TASK INSTRUCTIONS
From the listing below, copy only the lines running from the line that contains "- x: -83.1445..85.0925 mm" to the line that contains "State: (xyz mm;", both included.

MATERIAL PROVIDED
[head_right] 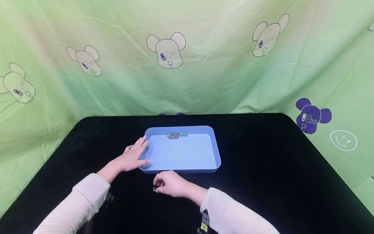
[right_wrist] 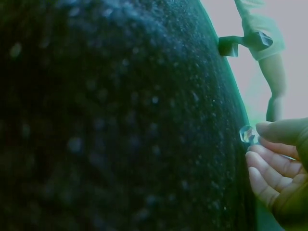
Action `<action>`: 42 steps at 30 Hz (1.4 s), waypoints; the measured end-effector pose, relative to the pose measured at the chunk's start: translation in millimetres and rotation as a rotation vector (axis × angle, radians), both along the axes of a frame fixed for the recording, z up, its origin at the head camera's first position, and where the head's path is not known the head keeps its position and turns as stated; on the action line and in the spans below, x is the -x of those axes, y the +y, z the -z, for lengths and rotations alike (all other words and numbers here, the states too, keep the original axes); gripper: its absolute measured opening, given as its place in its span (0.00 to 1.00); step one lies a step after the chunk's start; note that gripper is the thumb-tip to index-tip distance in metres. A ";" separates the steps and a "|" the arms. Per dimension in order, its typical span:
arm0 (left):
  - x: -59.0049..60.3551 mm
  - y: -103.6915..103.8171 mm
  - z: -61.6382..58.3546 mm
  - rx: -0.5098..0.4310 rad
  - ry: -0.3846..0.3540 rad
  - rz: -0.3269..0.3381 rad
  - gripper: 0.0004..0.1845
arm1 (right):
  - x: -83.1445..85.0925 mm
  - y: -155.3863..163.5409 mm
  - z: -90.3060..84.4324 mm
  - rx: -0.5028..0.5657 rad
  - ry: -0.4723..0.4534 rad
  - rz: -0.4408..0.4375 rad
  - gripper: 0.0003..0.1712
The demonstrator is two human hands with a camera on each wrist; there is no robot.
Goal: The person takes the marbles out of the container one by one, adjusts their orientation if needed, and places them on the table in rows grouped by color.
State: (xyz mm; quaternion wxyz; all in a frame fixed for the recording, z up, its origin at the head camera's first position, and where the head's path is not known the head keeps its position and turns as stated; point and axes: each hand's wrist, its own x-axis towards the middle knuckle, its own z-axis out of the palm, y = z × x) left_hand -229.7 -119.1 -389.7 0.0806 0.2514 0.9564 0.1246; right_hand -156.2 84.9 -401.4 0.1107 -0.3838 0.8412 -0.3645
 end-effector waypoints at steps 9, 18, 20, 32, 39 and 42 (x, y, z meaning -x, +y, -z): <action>-0.1 0.0 1.0 0.001 -0.010 -0.007 0.43 | -1.9 3.8 -1.9 0.003 -0.019 0.019 0.06; 0.1 0.2 1.0 0.002 -0.004 0.002 0.43 | -3.3 7.9 -9.4 0.031 -0.017 0.019 0.06; 0.7 0.3 1.0 0.004 0.001 0.002 0.43 | -3.5 8.6 -10.4 0.037 -0.019 0.024 0.06; 0.6 -0.4 3.5 -0.005 0.005 0.005 0.43 | -4.7 13.3 -13.5 0.073 -0.024 0.048 0.06; 0.6 0.0 2.1 -0.004 0.001 0.002 0.43 | -3.5 16.0 -15.5 0.108 -0.007 0.056 0.06; 0.6 -0.1 1.9 -0.001 -0.002 -0.002 0.43 | -2.8 17.9 -15.5 0.122 -0.021 0.061 0.06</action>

SOLUTION TO THIS PROBLEM
  - x: -83.1445..85.0925 mm
  - y: -155.3863..163.5409 mm
  - z: -90.3060..84.4324 mm
  - rx: -0.5028..0.5657 rad
  - ry: -0.4723..0.4534 rad
  - rz: -0.4408..0.4375 rad
  - gripper: 0.0003..0.1712
The demonstrator is two human hands with a camera on each wrist; there is no robot.
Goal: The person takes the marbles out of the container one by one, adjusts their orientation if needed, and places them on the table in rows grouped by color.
State: (xyz mm; quaternion wxyz; all in a frame fixed for the recording, z up, its origin at the head camera's first position, and where the head's path is not known the head keeps its position and turns as stated; point and axes: each hand's wrist, its own x-axis towards the middle knuckle, its own z-axis out of the palm, y = z × x) left_hand -229.7 -119.1 -389.7 0.0806 0.2514 0.9564 0.1246; right_hand -156.2 84.9 -401.4 0.1107 -0.3838 0.8412 -0.3645

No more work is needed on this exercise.